Um e-mail divulgado nesta sexta-feira, 13, mostra que o secretário de Justiça, Alberto Gonzales, propôs a substituição de procuradores federais um ano antes de eles serem demitidos, afirma o jornal americano The New York Times. O e-mail foi escrito por Kyle Sampson, ex-assessor de Gonzales, em janeiro de 2006. Os destinatários eram Harriet Miers, assessora do presidente dos EUA, George W. Bush, e William Kelley, um advogado da Casa Branca. O documento é a primeira prova de que o Departamento de Justiça planejou as demissões, que começaram no dia 8 de dezembro de 2006. A notícia complica a situação de Gonzales, que até então afirmava que os procuradores haviam sido demitidos por incompetência. O próprio Sampson também está contra a parede, já que admitiu em depoimento dado ao Congresso que ninguém no Departamento de Justiça havia cogitado de substituir os procuradores antes das demissões. O e-mail de Sampson foi descoberto entre a gigantesca documentação, que continua sendo enviada pelo Departamento de Justiça ao Congresso, contendo e-mails trocados por funcionários do governo. O que ainda não ficou claro para os congressistas é porque os documentos não foram entregues antes e onde estão os e-mails enviados nos dias que antecederam as demissões, já que existe uma lacuna de 16 dias na documentação enviada ao Congresso. Apesar do grande volume de mensagens trocadas durante o ano, quase não há e-mails entre 16 de novembro e 7 de dezembro, um dia antes de começarem as demissões.
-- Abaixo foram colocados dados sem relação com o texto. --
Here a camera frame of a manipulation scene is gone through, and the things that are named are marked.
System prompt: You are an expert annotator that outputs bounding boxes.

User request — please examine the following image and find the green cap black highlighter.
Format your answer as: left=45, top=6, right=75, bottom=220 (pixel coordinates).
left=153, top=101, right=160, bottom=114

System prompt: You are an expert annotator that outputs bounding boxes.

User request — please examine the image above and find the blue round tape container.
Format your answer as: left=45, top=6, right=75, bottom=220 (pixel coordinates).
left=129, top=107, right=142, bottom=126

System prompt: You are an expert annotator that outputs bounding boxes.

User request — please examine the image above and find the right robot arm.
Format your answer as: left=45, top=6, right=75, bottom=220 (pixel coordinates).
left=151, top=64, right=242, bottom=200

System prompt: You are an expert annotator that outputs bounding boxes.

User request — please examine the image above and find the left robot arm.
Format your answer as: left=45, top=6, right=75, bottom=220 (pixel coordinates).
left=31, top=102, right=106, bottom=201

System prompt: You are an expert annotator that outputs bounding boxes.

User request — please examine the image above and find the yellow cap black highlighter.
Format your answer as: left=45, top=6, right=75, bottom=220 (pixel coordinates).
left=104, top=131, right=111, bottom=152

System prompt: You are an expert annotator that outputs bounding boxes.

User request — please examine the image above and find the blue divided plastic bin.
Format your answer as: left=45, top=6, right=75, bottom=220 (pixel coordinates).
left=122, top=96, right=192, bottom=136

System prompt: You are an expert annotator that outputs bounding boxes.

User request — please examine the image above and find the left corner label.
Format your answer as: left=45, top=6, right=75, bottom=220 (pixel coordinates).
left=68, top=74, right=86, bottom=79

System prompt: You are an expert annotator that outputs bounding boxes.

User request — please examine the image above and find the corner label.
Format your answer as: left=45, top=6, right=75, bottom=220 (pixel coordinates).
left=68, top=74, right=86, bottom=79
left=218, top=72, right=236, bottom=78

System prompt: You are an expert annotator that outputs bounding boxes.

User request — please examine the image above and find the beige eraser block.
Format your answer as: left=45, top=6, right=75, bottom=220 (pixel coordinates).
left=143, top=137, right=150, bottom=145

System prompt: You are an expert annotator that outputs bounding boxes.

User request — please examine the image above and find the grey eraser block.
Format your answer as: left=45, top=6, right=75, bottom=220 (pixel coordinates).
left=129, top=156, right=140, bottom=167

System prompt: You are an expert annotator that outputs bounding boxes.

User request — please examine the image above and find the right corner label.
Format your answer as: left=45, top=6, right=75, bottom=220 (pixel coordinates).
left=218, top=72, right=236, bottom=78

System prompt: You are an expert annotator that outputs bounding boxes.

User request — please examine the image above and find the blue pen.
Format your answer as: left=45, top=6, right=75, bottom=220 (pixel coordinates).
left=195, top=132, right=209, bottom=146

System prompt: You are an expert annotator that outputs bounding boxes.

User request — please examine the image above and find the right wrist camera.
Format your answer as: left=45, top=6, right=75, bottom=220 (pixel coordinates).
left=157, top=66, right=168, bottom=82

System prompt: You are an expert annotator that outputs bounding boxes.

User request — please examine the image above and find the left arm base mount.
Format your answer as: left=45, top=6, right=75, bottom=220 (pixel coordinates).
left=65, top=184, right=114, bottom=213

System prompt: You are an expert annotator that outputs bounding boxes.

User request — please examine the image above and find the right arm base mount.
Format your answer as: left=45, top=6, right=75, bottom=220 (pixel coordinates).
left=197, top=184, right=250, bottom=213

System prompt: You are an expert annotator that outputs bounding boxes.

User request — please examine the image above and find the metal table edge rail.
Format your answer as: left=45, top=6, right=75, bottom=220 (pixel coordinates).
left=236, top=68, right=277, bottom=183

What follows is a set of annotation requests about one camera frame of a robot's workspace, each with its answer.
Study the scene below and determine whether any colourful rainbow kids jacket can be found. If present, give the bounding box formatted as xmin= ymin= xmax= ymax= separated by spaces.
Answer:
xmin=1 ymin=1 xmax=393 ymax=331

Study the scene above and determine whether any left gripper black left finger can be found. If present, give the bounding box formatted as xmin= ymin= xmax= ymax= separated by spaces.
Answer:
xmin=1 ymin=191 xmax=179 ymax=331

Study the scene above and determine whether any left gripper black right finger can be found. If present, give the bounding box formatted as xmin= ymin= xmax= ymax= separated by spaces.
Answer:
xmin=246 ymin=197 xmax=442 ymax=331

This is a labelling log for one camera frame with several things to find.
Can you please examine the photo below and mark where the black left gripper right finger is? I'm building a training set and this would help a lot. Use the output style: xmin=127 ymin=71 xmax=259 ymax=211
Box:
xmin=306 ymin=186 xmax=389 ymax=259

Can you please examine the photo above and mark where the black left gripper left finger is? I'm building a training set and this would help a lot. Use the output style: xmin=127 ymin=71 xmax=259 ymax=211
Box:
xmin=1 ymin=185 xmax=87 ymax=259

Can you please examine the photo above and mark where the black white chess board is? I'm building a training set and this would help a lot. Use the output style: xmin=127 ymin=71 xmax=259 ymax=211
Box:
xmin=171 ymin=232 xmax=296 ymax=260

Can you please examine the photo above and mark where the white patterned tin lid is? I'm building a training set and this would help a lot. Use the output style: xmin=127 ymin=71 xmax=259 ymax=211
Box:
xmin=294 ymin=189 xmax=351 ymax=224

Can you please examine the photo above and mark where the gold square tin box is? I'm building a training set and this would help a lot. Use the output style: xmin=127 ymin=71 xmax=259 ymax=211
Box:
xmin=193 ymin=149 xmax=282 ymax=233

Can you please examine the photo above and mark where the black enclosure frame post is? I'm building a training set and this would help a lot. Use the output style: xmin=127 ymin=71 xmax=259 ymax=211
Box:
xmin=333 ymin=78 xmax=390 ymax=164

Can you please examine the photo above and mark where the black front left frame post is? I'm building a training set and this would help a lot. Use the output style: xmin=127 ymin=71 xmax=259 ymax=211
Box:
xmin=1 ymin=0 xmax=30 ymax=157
Na quinta-feira, os democratas intimaram o Departamento de Justiça a enviar a documentação completa, mas ficaram sabendo que, provavelmente, as mensagens foram apagadas. ?Talvez elas tenham sido apagadas?, disse Dana Perino, porta-voz da Casa Branca, segundo o periódico americano.?Isso não existe. Tem um garoto de 10 anos na minha rua que pode recuperar esses e-mails?, respondeu, irônico, o democrata Patrick Leahy. Os democratas, que querem a demissão de Gonzales, acusam o secretário de esconder deliberadamente as provas do envolvimento da Casa Branca nas demissões. Gonzales deve depor no Congresso na terça-feira.